A standard model for document classification is to use an Embedding layer as input, followed by a one-dimensional convolutional neural network, pooling layer, and then a prediction output layer. The kernel size in the convolutional layer defines the number of words to consider as the convolution is passed across the input text document, providing a grouping parameter. 

A multi-channel convolutional neural network for document classification involves using multiple versions of the standard model with different sized kernels. This allows the document to be processed at different resolutions or different n-grams (groups of words) at a time, whilst the model learns how to best integrate these interpretations.

In Keras, a multiple-input model can be defined using the functional API. We will define a model with three input channels for processing 4-grams, 6-grams, and 8-grams of movie review text.
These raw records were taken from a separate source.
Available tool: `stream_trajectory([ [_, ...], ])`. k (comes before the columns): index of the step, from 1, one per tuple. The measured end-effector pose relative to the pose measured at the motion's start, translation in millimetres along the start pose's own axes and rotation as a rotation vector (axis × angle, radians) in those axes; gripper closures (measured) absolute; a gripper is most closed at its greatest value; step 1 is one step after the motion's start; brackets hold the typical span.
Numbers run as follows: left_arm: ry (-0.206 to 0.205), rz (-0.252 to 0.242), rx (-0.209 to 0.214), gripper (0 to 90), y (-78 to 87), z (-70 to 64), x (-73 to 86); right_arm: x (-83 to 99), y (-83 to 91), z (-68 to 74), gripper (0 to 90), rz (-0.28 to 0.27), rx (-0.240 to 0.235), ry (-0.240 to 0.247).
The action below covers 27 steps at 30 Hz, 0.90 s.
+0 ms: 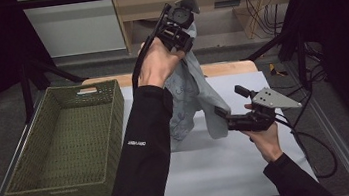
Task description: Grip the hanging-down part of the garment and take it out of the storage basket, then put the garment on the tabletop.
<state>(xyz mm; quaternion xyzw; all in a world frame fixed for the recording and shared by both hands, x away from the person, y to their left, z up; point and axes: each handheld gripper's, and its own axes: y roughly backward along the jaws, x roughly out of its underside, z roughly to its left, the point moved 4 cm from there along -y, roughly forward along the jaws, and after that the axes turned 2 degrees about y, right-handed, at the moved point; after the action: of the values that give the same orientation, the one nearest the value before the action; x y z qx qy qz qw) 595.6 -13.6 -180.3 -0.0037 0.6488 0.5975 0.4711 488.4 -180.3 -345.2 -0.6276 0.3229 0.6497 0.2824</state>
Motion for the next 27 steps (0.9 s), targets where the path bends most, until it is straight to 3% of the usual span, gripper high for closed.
stream_trajectory([
  [3, -0.008, 0.01, 0.001, 81.5, -1.2, -0.5, 0.5, 3.0, 11.6, 6.4, 0.5, -0.004, -0.023, -0.014],
  [6, -0.007, 0.01, 0.006, 81.5, -1.6, 0.7, 0.4, 7.2, 21.8, 12.0, 0.6, -0.002, -0.036, 0.009],
  [11, -0.008, 0.011, 0.005, 81.5, -2.5, 3.5, 3.8, 18.8, 29.4, 13.2, 0.5, 0.011, -0.025, -0.001],
  [13, 0.01, -0.002, 0.009, 81.5, -3.8, 2.8, 4.2, 20.4, 30.3, 13.9, 0.6, 0.015, -0.021, -0.018],
  [14, -0.001, 0.008, 0.012, 81.5, -3.7, 4.4, 5.6, 26.9, 30.1, 11.0, 0.5, 0.017, -0.012, 0.001],
  [21, 0.025, -0.001, 0.025, 81.5, -6.4, 3.9, 11.0, 38.5, 36.8, 7.4, 0.5, 0.025, -0.007, -0.03],
  [23, 0.015, 0.006, 0.023, 81.5, -8.1, 2.5, 12.1, 40.5, 39.3, 4.1, 0.5, 0.021, -0.002, -0.016],
  [27, 0.003, 0.009, 0.05, 81.4, -17.1, -2.1, 19.5, 46.7, 44.9, -1.0, 0.5, 0.024, 0.001, -0.038],
])
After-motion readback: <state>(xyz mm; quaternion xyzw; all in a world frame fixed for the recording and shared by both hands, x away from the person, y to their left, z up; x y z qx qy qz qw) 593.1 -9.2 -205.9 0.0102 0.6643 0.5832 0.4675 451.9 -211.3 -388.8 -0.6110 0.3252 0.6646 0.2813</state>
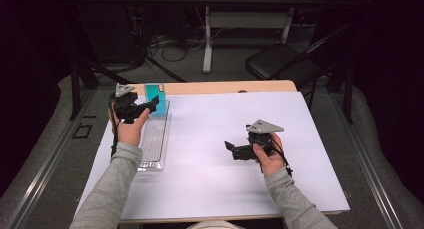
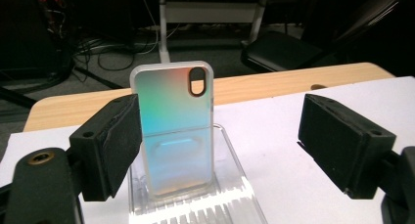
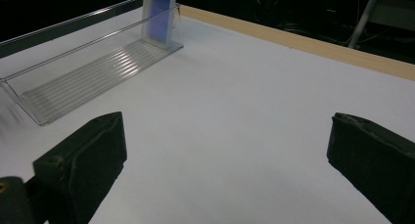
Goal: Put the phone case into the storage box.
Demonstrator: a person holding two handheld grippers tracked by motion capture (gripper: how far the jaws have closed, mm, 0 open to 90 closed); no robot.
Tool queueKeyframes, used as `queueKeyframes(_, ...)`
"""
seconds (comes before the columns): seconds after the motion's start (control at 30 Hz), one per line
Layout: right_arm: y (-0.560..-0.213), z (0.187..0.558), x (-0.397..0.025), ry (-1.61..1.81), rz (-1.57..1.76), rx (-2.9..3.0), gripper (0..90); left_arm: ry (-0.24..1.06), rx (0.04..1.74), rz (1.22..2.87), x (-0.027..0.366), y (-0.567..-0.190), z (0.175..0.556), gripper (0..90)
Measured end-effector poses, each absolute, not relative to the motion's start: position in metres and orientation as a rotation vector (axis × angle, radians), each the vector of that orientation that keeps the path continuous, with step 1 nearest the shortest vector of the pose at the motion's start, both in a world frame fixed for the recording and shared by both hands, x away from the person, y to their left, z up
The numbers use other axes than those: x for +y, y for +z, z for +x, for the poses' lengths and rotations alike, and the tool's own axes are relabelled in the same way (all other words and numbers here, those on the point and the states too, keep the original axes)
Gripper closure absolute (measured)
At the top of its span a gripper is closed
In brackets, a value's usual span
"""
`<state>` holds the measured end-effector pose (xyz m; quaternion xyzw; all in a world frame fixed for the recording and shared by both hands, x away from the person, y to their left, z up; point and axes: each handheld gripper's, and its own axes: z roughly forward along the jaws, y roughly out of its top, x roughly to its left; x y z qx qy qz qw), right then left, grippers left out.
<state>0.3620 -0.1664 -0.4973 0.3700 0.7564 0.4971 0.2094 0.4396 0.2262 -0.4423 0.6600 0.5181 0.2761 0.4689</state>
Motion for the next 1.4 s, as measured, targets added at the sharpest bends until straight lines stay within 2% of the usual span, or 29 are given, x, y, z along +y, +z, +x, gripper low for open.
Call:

Each channel is comprised of the following elements:

* **Input layer** that defines the length of input sequences.
* **Embedding layer** set to the size of the vocabulary and 100-dimensional real-valued representations.
* **Conv1D layer** with 32 filters and a kernel size set to the number of words to read at once.
* **MaxPooling1D layer** to consolidate the output from the convolutional layer.
* **Flatten layer** to reduce the three-dimensional output to two dimensional for concatenation.

The output from the three channels are concatenated into a single vector and process by a Dense layer and an output layer.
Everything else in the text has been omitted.